_Collected material:_
━━━━━━━━━━━━━━━━━━━━━━━━━━━━━━

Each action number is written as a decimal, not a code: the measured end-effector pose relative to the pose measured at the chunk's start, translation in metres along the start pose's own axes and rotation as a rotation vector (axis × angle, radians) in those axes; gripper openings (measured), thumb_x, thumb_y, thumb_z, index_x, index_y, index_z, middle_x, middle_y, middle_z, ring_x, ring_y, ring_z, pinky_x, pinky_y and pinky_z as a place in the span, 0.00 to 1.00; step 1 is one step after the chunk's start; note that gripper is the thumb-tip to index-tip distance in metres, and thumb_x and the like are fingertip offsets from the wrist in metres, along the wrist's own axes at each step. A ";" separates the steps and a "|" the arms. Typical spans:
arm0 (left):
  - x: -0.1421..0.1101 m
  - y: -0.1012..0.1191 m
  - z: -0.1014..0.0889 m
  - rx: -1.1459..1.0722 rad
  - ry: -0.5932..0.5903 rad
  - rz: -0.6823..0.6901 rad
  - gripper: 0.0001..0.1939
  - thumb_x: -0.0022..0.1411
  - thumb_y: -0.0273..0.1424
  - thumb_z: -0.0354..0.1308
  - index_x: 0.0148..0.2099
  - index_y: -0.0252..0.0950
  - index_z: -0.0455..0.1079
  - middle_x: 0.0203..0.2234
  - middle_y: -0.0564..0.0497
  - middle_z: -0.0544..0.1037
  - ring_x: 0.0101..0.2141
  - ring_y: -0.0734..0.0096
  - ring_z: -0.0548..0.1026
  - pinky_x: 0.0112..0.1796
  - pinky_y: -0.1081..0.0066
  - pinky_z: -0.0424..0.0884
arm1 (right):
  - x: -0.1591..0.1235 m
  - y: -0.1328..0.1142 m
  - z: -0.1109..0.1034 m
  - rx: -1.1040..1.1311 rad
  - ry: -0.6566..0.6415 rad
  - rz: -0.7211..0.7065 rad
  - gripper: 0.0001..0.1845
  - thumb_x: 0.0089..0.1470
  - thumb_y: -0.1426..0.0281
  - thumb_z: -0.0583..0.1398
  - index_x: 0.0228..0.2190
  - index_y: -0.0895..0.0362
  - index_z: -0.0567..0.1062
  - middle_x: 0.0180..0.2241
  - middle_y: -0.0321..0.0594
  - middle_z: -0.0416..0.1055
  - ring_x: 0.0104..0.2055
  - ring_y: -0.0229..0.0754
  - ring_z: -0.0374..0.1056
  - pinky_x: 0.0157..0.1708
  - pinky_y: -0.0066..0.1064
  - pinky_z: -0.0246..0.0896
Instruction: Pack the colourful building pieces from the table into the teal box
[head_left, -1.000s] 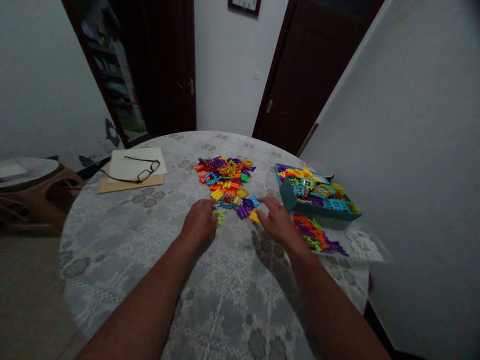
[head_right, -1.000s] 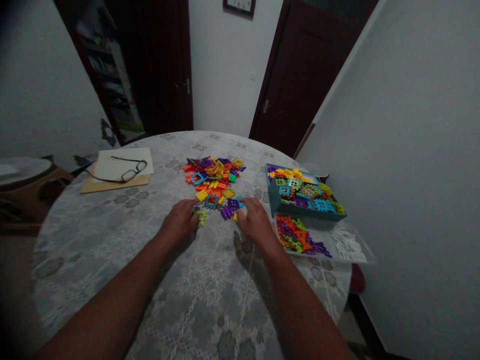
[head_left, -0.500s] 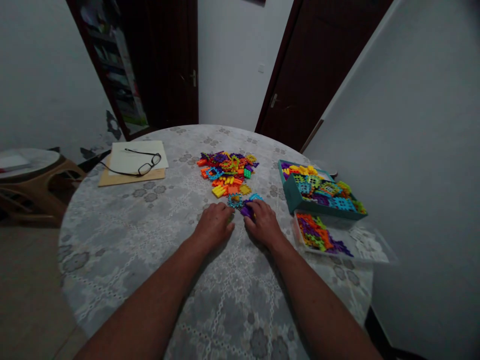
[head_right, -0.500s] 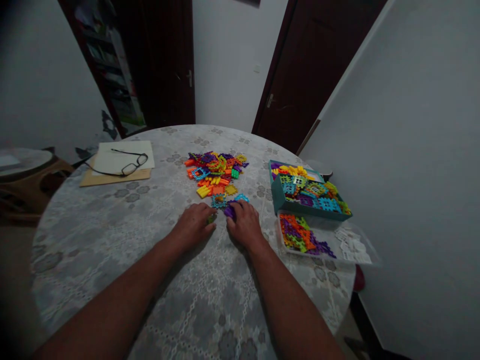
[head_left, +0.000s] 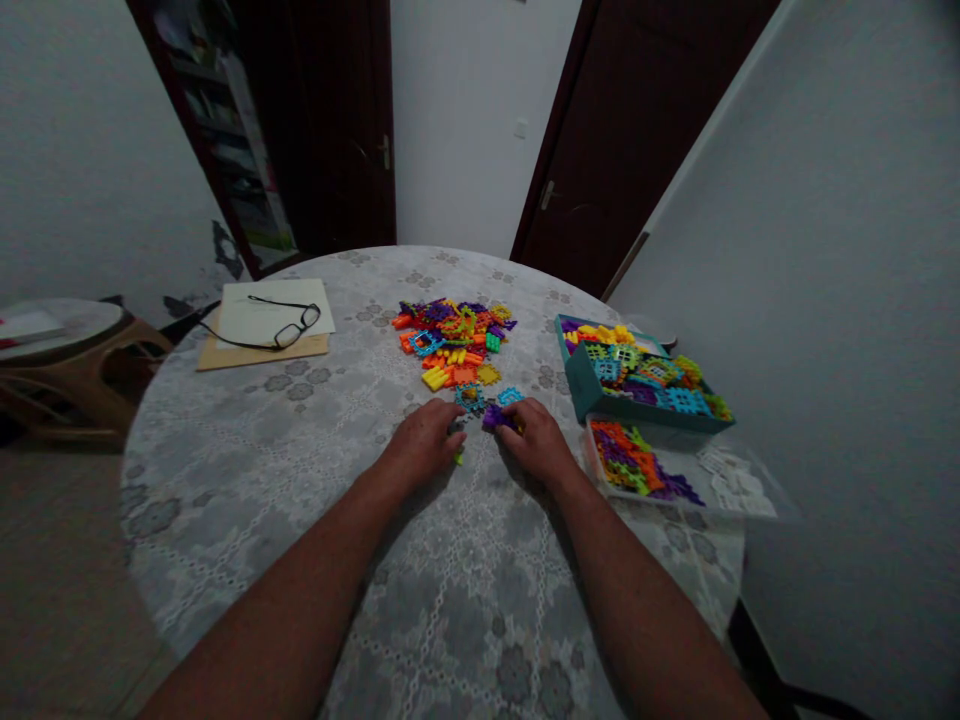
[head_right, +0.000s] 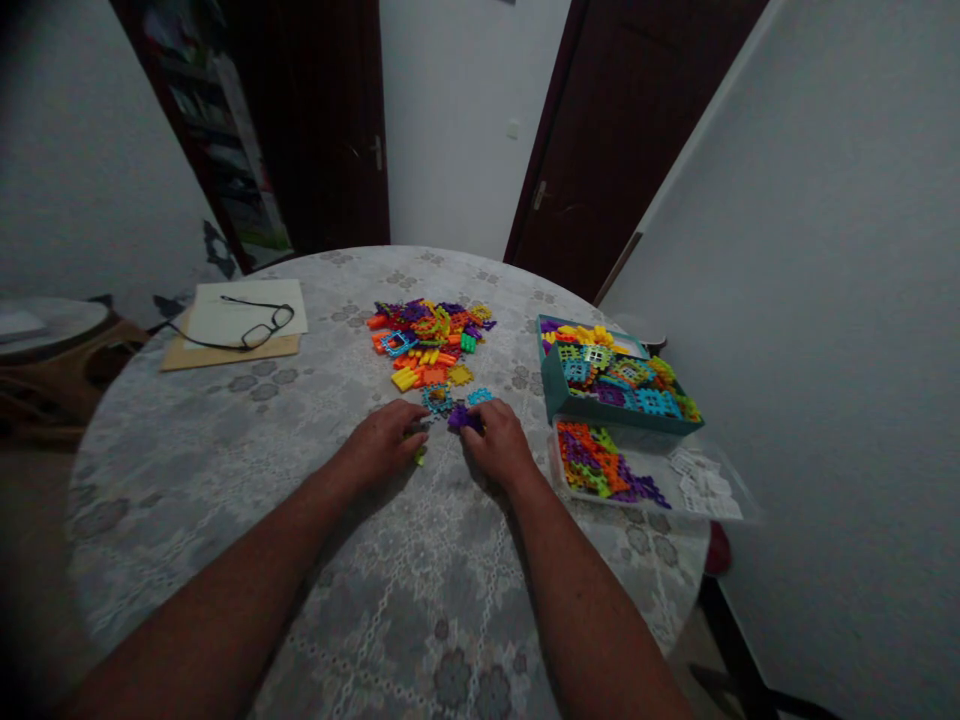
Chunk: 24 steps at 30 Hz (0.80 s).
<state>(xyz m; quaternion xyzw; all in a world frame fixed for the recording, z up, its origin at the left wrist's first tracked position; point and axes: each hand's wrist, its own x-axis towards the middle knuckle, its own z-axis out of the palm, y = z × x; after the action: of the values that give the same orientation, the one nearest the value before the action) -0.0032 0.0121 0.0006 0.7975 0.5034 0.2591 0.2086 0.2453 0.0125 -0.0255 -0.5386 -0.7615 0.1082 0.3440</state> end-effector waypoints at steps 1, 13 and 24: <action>0.000 0.001 -0.001 -0.015 0.013 -0.006 0.16 0.67 0.29 0.63 0.56 0.38 0.80 0.49 0.40 0.82 0.49 0.53 0.81 0.55 0.57 0.74 | 0.000 0.000 0.000 0.015 0.008 -0.007 0.09 0.59 0.72 0.67 0.42 0.53 0.80 0.42 0.43 0.76 0.47 0.48 0.73 0.50 0.39 0.69; 0.003 0.012 -0.012 -0.473 0.131 -0.129 0.07 0.66 0.35 0.65 0.43 0.43 0.83 0.36 0.44 0.86 0.39 0.54 0.81 0.45 0.57 0.75 | 0.003 -0.019 -0.004 0.168 0.290 0.068 0.08 0.64 0.64 0.63 0.37 0.53 0.81 0.38 0.42 0.78 0.43 0.49 0.74 0.47 0.40 0.71; 0.007 0.006 -0.028 -0.810 0.229 -0.281 0.08 0.65 0.37 0.63 0.39 0.38 0.78 0.34 0.46 0.82 0.33 0.63 0.79 0.31 0.67 0.78 | -0.010 -0.059 0.019 0.400 0.059 0.020 0.16 0.67 0.62 0.64 0.53 0.52 0.80 0.46 0.43 0.81 0.45 0.47 0.77 0.49 0.40 0.74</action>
<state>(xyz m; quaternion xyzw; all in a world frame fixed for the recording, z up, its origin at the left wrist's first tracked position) -0.0138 0.0179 0.0276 0.5412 0.4847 0.4913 0.4804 0.1908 -0.0155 -0.0120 -0.4702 -0.7090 0.2447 0.4651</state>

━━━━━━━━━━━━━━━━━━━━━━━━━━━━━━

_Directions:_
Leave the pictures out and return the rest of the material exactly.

_Task solution:_
Each action number is written as a decimal, not a code: the measured end-effector pose relative to the pose measured at the chunk's start, translation in metres along the start pose's own axes and rotation as a rotation vector (axis × angle, radians) in those axes; gripper openings (measured), thumb_x, thumb_y, thumb_z, index_x, index_y, index_z, middle_x, middle_y, middle_z, ring_x, ring_y, ring_z, pinky_x, pinky_y and pinky_z as a place in the span, 0.00 to 1.00; step 1 is one step after the chunk's start; note that gripper is the thumb-tip to index-tip distance in metres, and thumb_x and the like are fingertip offsets from the wrist in metres, along the wrist's own axes at each step. A ";" separates the steps and a "|" the arms. Typical spans:
arm0 (left):
  - x: -0.1421..0.1101 m
  - y: -0.1012..0.1191 m
  - z: -0.1014..0.0889 m
  - rx: -1.1459..1.0722 rad
  - ry: -0.5932..0.5903 rad
  - rz: -0.6823..0.6901 rad
  - gripper: 0.0001..0.1939
  - thumb_x: -0.0022..0.1411
  - thumb_y: -0.0273..0.1424
  - thumb_z: -0.0354..0.1308
  - index_x: 0.0148..0.2099
  - index_y: -0.0252..0.0950
  - index_z: -0.0455..0.1079
  - middle_x: 0.0203..0.2234
  - middle_y: -0.0564..0.0497
  - middle_z: -0.0544..0.1037
  - ring_x: 0.0101..0.2141
  - ring_y: -0.0734..0.0096
  - ring_z: -0.0548..0.1026
  - pinky_x: 0.0112..0.1796
  - pinky_y: -0.1081..0.0066
  - pinky_z: -0.0424..0.0884
arm1 (right):
  - x: -0.1591..0.1235 m
  - y: -0.1328..0.1142 m
  - z: -0.1109..0.1034 m
  - rx: -1.1040..1.1311 rad
  - ry: -0.6566..0.6415 rad
  - rz: -0.7211..0.7065 rad
  - gripper: 0.0001..0.1845
  - thumb_x: 0.0089..0.1470
  - thumb_y: -0.1426..0.0281
  - thumb_z: -0.0583..0.1398
  - index_x: 0.0228..0.2190
  - index_y: -0.0895..0.0362
  - index_z: -0.0567..0.1062
  - middle_x: 0.0180..0.2241
  - middle_y: -0.0321..0.0594
  - middle_z: -0.0416..0.1055
  - ring_x: 0.0104..0.2055
  - ring_y: -0.0229..0.0754
  - ring_z: -0.0374..0.1056
  - pinky_x: 0.0157..0.1708
  - pinky_y: -0.0066..0.1064
  - pinky_z: -0.0246..0.0896
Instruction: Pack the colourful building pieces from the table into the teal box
[head_left, -1.000s] 
[head_right, -1.000s] 
[head_left, -0.500s] 
[head_right, -0.500s] 
[head_left, +0.000s] 
[head_right, +0.000s] 
Chunk: 24 steps at 30 Hz (0.80 s).
<state>(xyz m; quaternion xyzw; all in a world frame fixed for the recording, z up, its origin at the left wrist's first tracked position; point and axes: each hand's wrist, its own x-axis towards the middle knuckle, its own z-axis out of the palm, y = z × x; after the action: of the values that give the same orientation, the one nearest the value before the action) -0.0032 0.0121 0.0006 0.7975 0.5034 0.2591 0.2086 0.2453 0.0125 -0.0255 -0.5386 -0.7615 0.1082 0.3440</state> end-effector waypoints at steps 1, 13 and 24: <action>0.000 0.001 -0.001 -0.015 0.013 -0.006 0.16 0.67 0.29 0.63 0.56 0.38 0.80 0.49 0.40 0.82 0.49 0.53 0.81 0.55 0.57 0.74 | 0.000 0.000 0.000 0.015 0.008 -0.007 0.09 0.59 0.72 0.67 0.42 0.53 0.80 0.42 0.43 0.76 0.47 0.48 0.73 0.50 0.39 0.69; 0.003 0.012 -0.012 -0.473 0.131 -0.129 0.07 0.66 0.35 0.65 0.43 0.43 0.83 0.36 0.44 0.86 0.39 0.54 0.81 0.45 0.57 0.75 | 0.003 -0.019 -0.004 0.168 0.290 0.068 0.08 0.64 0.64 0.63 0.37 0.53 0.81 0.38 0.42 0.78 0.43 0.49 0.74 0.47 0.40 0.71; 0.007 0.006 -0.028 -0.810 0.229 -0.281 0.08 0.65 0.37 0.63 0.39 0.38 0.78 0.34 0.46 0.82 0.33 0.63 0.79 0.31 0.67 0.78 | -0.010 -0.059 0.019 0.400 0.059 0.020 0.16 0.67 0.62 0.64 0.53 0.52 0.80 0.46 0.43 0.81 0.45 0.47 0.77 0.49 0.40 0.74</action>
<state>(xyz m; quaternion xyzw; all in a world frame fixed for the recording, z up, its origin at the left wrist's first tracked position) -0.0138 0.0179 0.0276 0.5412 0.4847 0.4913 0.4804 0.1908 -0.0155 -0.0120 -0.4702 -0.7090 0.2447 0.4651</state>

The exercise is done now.